Problem: Go to the line containing "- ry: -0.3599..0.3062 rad" in the listing below. Output that line and each later one exactly.

━━━ The data ━━━

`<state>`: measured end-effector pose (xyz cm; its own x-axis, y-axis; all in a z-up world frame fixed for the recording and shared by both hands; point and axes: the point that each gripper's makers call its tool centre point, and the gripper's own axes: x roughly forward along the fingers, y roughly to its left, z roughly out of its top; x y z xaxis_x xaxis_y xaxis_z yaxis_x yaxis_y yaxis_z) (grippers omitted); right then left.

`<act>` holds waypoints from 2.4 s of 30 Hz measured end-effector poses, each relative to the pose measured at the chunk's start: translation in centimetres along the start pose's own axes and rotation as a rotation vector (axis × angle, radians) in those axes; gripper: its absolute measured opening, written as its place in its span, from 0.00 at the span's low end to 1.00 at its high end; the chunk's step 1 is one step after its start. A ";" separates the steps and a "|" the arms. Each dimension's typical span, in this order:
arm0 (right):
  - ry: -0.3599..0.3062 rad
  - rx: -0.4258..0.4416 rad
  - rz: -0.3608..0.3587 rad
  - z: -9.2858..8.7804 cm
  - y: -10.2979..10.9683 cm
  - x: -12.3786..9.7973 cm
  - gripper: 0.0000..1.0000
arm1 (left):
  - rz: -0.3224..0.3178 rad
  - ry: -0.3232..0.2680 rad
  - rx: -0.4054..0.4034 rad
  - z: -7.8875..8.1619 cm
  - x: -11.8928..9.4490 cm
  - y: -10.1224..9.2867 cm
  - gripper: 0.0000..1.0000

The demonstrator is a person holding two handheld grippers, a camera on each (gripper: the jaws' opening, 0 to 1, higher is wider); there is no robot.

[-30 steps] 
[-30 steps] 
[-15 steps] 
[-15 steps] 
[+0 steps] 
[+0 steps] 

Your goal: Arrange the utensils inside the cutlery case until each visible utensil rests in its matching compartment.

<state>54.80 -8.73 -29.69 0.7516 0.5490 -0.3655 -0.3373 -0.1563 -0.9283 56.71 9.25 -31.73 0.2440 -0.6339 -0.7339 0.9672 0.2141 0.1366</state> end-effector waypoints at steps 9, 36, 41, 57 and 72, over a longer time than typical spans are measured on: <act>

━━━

Written solution:
  - ry: -0.3599..0.3062 rad
  - rx: -0.4258..0.4416 rad
  - rz: -0.3608..0.3587 rad
  - z: -9.2858..8.7804 cm
  - y: -10.2979..10.9683 cm
  - x: -12.3786..9.7973 cm
  - gripper: 0.0000..1.0000
arm1 (left):
  - rz: -0.3224..0.3178 rad
  - ry: -0.3232..0.2680 rad
  - rx: -0.4054..0.4034 rad
  - z: -7.8875..8.1619 cm
  - x: -11.8928..9.4490 cm
  - y: -10.1224..9.2867 cm
  - gripper: 0.0000..1.0000

The demonstrator is a person holding two handheld grippers, a camera on each (gripper: the jaws' opening, 0 to 1, higher is wider); there is no robot.

[-30 steps] 
[-30 steps] 
[-15 steps] 
[-15 steps] 
[+0 steps] 
[+0 steps] 

Your goal: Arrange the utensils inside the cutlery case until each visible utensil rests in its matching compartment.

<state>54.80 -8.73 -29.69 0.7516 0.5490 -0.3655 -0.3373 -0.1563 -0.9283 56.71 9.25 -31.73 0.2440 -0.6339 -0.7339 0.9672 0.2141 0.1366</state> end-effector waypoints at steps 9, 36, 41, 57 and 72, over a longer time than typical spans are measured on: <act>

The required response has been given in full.